Kerri M. Carlson, Laura Melcher, Shaojuan Lai, Huda Y. Zoghbi, H. Brent Clark, Harry T Orr

Research output: Contribution to journalArticlepeer-review

15 Scopus citations

Abstract

In mammals, ataxin-1 (ATXN1) is a member of a family of proteins in which each member contains an AXH domain. Expansion of the polyglutamine tract in ATXN1 causes the neurodegenerative disease, spinocerebellar ataxia type 1 (SCA1) with prominent cerebellar pathology. Toward a further characterization of the genetic diversification of the ATXN1/AXH gene family, we identified and characterized members of this gene family in zebrafish, a lower vertebrate with a cerebellum. The zebrafish genome encodes two ATXN1 homologs, atxn1a and atxn1b, and one ATXN1L homolog, atxn1l. Key biochemical features of the human ATXN1 protein not seen in the invertebrate homologs (a nuclear localization sequence and a site of phosphorylation at serine 776) are conserved in the zebrafish homologs, and all three zebrafish Atxn1/Axh proteins behave similarly to their human counterparts in tissue-culture cells. Importantly, each of the three homologs is expressed in the zebrafish cerebellum, which in humans, is a prominent site of SCA1 pathogenesis. In addition, atxn1a and atxn1b are expressed in the developing zebrafish cerebellum.
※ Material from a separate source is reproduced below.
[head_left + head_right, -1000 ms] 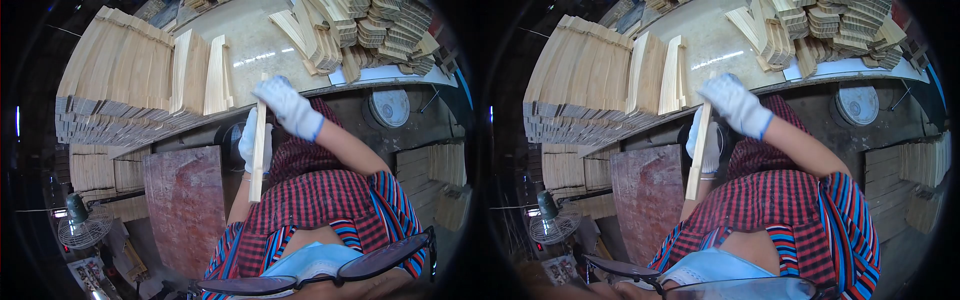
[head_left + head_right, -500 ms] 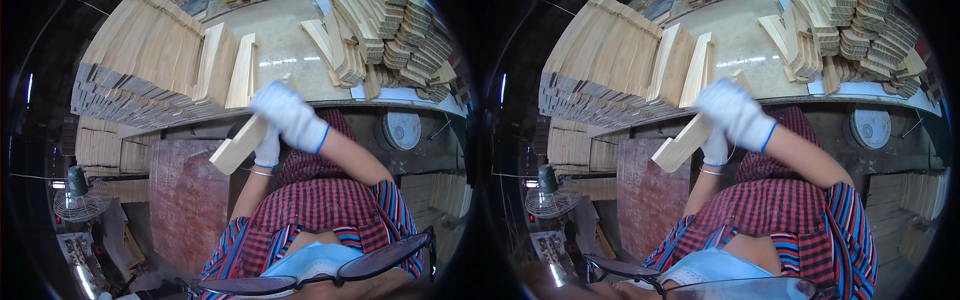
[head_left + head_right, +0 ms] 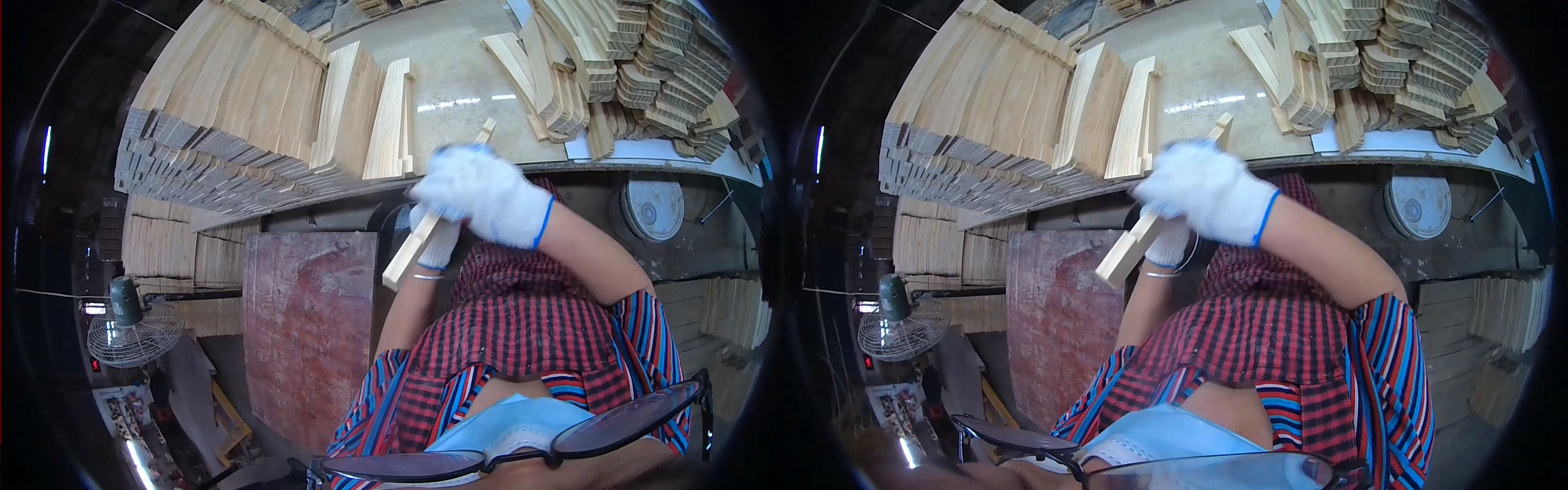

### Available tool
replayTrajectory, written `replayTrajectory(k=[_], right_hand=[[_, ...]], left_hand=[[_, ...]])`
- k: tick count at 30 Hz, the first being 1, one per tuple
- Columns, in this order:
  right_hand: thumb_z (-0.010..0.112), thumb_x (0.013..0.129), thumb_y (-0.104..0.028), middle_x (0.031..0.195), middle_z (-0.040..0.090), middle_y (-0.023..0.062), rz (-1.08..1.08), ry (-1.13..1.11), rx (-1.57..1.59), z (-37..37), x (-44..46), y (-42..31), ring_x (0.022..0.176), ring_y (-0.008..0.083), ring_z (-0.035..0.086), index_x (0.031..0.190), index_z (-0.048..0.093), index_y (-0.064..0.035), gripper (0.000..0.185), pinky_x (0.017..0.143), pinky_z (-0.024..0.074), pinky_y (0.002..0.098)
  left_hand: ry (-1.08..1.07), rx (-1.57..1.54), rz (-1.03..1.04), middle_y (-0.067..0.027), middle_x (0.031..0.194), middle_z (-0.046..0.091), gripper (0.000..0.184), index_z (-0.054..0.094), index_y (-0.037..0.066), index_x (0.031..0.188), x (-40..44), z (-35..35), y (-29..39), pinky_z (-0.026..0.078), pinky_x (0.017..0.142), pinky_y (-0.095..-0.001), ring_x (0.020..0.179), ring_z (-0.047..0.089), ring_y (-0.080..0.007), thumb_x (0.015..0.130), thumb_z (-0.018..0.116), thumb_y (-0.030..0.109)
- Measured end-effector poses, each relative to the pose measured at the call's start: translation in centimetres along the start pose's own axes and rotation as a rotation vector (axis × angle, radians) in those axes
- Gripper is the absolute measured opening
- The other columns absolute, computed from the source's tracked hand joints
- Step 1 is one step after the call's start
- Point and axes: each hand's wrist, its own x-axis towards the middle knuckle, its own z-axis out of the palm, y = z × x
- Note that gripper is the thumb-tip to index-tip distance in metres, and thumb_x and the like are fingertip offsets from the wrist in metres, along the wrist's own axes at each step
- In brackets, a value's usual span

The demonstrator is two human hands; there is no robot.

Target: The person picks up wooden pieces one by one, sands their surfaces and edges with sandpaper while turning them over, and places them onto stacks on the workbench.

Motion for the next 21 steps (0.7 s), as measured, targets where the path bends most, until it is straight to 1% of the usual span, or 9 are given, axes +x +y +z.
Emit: replayTrajectory(k=[1,3,5,6,9,11,15,18,21], right_hand=[[0.06,0.075,-0.01,0.092,0.061,0.008,0.107,-0.098,-0.14,-0.6,-0.5,1.7,0.098,0.0261,0.058,0.098,0.059,-0.0138,0.023,0.086,0.0464,0.0396],[0.06,0.078,-0.012,0.09,0.061,0.0108,0.105,0.196,-0.265,0.8,-2.6,6.5,0.095,0.0284,0.059,0.101,0.061,-0.0142,0.024,0.077,0.0484,0.0416],[0.061,0.079,-0.016,0.091,0.06,0.011,0.302,0.341,-0.185,-0.4,-3.5,6.8,0.094,0.0284,0.059,0.103,0.06,-0.0134,0.024,0.076,0.0483,0.0416],[0.061,0.079,-0.016,0.091,0.06,0.011,0.316,0.34,-0.188,-0.3,-3.9,6.7,0.094,0.0284,0.059,0.103,0.06,-0.0134,0.024,0.076,0.0483,0.0416],[0.06,0.082,-0.021,0.093,0.06,0.01,0.594,0.188,-0.38,1.6,-4.8,7.5,0.095,0.0289,0.059,0.108,0.06,-0.0127,0.027,0.076,0.0488,0.0419],[0.059,0.084,-0.024,0.093,0.06,0.0102,0.692,-0.036,-0.461,5.8,-5.6,9.2,0.096,0.0302,0.059,0.112,0.059,-0.0147,0.029,0.076,0.0493,0.0421],[0.056,0.086,-0.026,0.094,0.061,0.0121,0.644,-0.026,-0.396,6.8,-6.5,9.8,0.094,0.0316,0.06,0.114,0.058,-0.0185,0.029,0.073,0.0502,0.0434],[0.053,0.088,-0.025,0.097,0.061,0.013,0.862,0.017,-0.217,4.9,-4.1,8.4,0.088,0.0318,0.062,0.115,0.058,-0.0221,0.028,0.071,0.0512,0.045],[0.05,0.089,-0.024,0.098,0.063,0.0137,0.664,0.078,-0.202,6.5,-3.7,8.0,0.085,0.0325,0.064,0.122,0.056,-0.0245,0.033,0.069,0.0519,0.0461]], left_hand=[[0.007,0.042,-0.006,-0.0139,0.123,0.06,0.042,0.055,-0.002,0.126,0.5,-0.2,1.3,0.043,0.101,-0.0354,0.114,0.058,-0.0227,0.088,0.065,0.013],[0.111,-0.043,-0.197,-0.0143,0.111,0.066,0.04,0.06,-0.005,0.117,1.1,-0.6,5.2,0.05,0.09,-0.0342,0.1,0.064,-0.0188,0.082,0.072,0.008],[0.249,-0.363,-0.401,-0.013,0.105,0.067,0.038,0.06,-0.007,0.115,1.4,-1.0,6.0,0.051,0.086,-0.0326,0.096,0.064,-0.0163,0.082,0.072,0.008],[0.207,-0.267,-0.366,-0.0108,0.106,0.066,0.038,0.06,-0.007,0.115,2.2,-1.6,6.8,0.051,0.085,-0.0312,0.095,0.063,-0.0157,0.082,0.072,0.007],[0.162,-0.192,-0.16,-0.011,0.103,0.066,0.035,0.061,-0.008,0.111,5.1,-1.0,5.0,0.051,0.082,-0.0305,0.09,0.063,-0.0162,0.081,0.072,0.007],[0.211,-0.346,-0.236,-0.0107,0.098,0.067,0.029,0.063,-0.008,0.105,6.9,-0.1,4.5,0.051,0.076,-0.0301,0.085,0.062,-0.0154,0.082,0.071,0.008],[0.186,-0.214,-0.323,-0.0072,0.086,0.066,0.028,0.065,-0.008,0.098,9.7,-0.8,2.6,0.05,0.071,-0.0292,0.078,0.062,-0.0143,0.085,0.068,0.017],[0.185,-0.373,-0.476,-0.007,0.082,0.064,0.028,0.064,-0.008,0.094,10.9,-0.6,3.7,0.049,0.064,-0.0279,0.073,0.061,-0.0134,0.086,0.068,0.018],[0.209,-0.405,-0.51,-0.0068,0.081,0.063,0.026,0.064,-0.006,0.094,11.3,-0.3,3.8,0.049,0.058,-0.0275,0.072,0.061,-0.0132,0.086,0.068,0.019]])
These data show that in zebrafish, a lower vertebrate, the complexity of the atxn1/axh gene family is more similar to higher vertebrates than invertebrates with a simple central nervous system and suggests a relationship between the diversification of the ATXN1/AXH gene family and the development of a complex central nervous system, including a cerebellum.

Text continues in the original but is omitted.